针对分段空场嗣后充填法人工矿柱(充填体)稳定性评价指标因素概率分配过程和权重分配中存在的问题,综合考虑工程地质环境、岩体质量、力学响应指标、声发射参数特征和几何形态5类信息源的影响,建立了涵盖17项稳定性影响因素的人工矿柱(充填体)稳定性多源信息评价指标体系,并基于此确立了人工矿柱(充填体)稳定性D-S证据理论的识别框架及评价指标分级标准。通过引入正态隶属度函数及改进的K-L距离对指标因素概率分配和权重分配进行优化,构建了基于改进D-S证据理论多源信息融合的人工矿柱(充填体)稳定性评价模型。选取某分段空场嗣后充填开采矿山5个典型人工矿柱(充填体)对模型的适用性进行验证,结果表明:多源信息融合稳定性评价等级分别为AP-2、AP-3和AP-5(Ⅱ级)> AP-4(Ⅲ级)> AP-1(Ⅳ级),稳定性评价结果与前期位移、声发射现场监测分析评价和数值模拟分析评价结果基本吻合,验证了评价模型在实际应用中的科学有效性。该模型为人工矿柱(充填体)稳定性分析提供了一种更全面的综合评价方法。

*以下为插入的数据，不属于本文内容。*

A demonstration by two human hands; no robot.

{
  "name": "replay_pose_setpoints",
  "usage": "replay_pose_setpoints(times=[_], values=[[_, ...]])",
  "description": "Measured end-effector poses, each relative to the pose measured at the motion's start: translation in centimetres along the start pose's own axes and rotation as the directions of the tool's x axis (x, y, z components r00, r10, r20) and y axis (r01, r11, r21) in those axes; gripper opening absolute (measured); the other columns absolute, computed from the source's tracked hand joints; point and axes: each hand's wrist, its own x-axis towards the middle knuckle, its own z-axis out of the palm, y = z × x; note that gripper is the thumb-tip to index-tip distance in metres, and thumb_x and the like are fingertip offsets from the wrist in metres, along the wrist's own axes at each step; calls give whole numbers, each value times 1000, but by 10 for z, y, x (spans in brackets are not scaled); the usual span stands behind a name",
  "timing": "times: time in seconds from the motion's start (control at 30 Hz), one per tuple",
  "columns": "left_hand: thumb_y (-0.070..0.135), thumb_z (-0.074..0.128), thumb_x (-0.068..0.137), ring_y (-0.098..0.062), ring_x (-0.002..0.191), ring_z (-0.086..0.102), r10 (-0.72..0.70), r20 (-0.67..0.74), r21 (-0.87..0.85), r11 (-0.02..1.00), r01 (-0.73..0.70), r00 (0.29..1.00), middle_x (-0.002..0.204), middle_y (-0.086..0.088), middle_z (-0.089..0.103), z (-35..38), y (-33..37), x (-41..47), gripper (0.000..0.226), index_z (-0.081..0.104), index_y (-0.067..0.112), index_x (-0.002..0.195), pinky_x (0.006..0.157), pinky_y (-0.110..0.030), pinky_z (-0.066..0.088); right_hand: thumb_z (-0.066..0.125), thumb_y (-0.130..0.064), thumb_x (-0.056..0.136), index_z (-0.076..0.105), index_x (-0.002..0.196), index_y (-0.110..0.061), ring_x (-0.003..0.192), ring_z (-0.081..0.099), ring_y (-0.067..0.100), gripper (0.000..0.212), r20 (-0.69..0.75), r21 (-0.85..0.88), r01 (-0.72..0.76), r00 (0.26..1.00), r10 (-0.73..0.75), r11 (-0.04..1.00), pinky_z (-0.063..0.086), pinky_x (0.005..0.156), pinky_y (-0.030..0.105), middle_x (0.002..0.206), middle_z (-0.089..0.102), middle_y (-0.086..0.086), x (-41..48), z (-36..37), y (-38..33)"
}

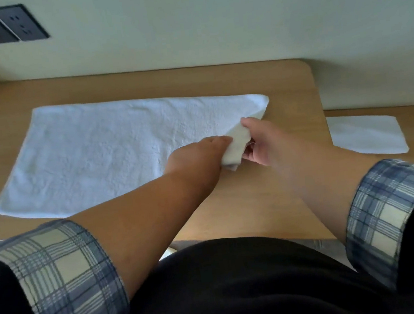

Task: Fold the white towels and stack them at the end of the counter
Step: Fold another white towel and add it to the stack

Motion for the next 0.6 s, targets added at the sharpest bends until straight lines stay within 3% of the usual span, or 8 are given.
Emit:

关键词: 分段空场嗣后充填法; 人工矿柱(充填体); 多源信息融合; 稳定性评价模型; D-S证据理论; 隶属度函数

本文引用格式

张泽群 , 钟文 , 杨华泽 , 周伶杰 , 林圣杰 , 毛基腾 , 赵奎 . 分段空场嗣后充填法人工矿柱多源信息融合稳定性评价模型[J]. 黄金科学技术, 2024 , 32(5) : 894 -904 . DOI: 10.11872/j.issn.1005-2518.2024.05.044

Abstract

To address the challenges associated with the probability distribution and weight allocation processes of evaluation indicators for the stability of artificial pillars (backfill) using the segmented empty-field subsequent filling method,an evaluation indicator system was developed.This system considers the influences of five categories of information sources:Engineering geological environment,rock mass quality,mechanical response indicators,acoustic emission parameter characteristics,and geometric shapes.The resulting evaluation framework encompasses 17 factors that influence stability.Based on this analysis,the recognition framework and evaluation index grading standards for the stability of artificial pillars (backfill) were established utilizing Dempster-Shafer (D-S) evidence theory.By incorporating the normal membership function and an enhanced Kullback-Leibler (K-L) distance,the probability distribution and weight allocation of indicator factors were optimized.Consequently,an improved multi-source information fusion model,grounded in D-S evidence theory,was developed for the assessment of artificial pillar (backfill) stability.The applicability of the model was verified through five typical artificial pillar(backfill) in a mine with segmented open stoping subsequent filling mining.The results indicate that the stability evaluation levels for multi-source information fusion were ranked as follows:AP-2=AP-3=AP-5(Level Ⅱ)>AP-4(Level Ⅲ)>AP-1(Level Ⅳ).These stability evaluation out-comes are largely consistent with previous assessments based on displacement,acoustic emission on-site monitoring,and numerical simulation analysis.This congruence validates the scientific efficacy of the evaluation model in practical applications.Consequently,this model offers a more comprehensive approach for analyzing the stability of artificial pillars (backfill).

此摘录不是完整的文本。